Percentile is a metric of centrality. It’s used to determine the value below which a specified proportion of observations in a dataset fall. The weighted sum of the ranks of all values in the dataset is used to compute percentile.
Percentile is closely related to the term “percentile rank,” which is used to describe the percentage of values in a dataset that is equal to or less than a given value. Percentile rank is computed using the same formula as percentile, but instead of summing the ranks of all values in the dataset, only the rank of the given value is considered.
Outside of text analytics, percentile may be used to describe the value below which a specified proportion of a population falls. In this context, the term “percentile rank” is used to describe the percentage of the population that is equal to or less than a given value.
While both percentile and percentile rank are measures of centrality, they are not interchangeable. It’s important to be clear about which metric you’re using when communicating your results.
In the context of text analytics, percentile is a more accurate measure of centrality than percentile rank. This is because the weighted sum of the ranks of all values in the dataset provides a more granular view of where a given value falls in relation to all other values in the dataset.
When comparing percentile to other terms, it is important to note that percentile is a metric of centrality, while terms like median and mode are measures of dispersion. This means that percentile can be used to compare values within a dataset, while median and mode cannot.
When to use percentile?
There are a few different situations where you might want to use percentile:
- To compare values within a dataset: If you want to know how a given value compares to all other values in the dataset, percentile is the metric for you.

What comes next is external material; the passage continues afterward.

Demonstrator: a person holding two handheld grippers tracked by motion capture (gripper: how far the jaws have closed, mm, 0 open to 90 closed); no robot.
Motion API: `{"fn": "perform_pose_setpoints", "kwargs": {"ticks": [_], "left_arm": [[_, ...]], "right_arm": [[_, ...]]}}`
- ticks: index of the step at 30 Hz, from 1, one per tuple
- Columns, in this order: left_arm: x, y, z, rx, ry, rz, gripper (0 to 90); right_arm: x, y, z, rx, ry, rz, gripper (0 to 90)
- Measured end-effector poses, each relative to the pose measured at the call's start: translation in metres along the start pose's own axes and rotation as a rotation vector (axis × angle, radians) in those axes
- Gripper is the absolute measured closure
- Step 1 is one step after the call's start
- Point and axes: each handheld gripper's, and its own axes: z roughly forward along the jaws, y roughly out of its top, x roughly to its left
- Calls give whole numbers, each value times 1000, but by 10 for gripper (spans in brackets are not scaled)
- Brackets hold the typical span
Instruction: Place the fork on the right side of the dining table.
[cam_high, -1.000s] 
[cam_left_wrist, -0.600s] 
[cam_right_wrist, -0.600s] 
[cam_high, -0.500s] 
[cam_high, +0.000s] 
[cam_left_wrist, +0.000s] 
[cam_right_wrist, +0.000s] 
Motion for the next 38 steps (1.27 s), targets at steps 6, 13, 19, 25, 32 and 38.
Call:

- To understand the distribution of values in a dataset: Percentile can be used to get a quick understanding of the distribution of values in a dataset.
- To find outliers in a dataset: Percentile can be used to identify outliers in a dataset. Values that fall far below or above the rest of the data are likely to be outliers.
When not to use percentile?
There are also a few situations where you might not want to use percentile:
- To compare values across different datasets: Because percentile is a metric of centrality, it can only be used to compare values within a single dataset. If you want to compare values across different datasets, you’ll need to use a different metric.
- To understand the dispersion of values in a dataset: Percentile is a metric of centrality, not dispersion. If you want to understand the dispersion of values in a dataset, you’ll need to use a different metric like median or mode.
- To find the most common value in a dataset: Again, because percentile is a metric of centrality, it can’t be used to find the most common value in a dataset. If you want to find the most common value, you’ll need to use a different metric like mode.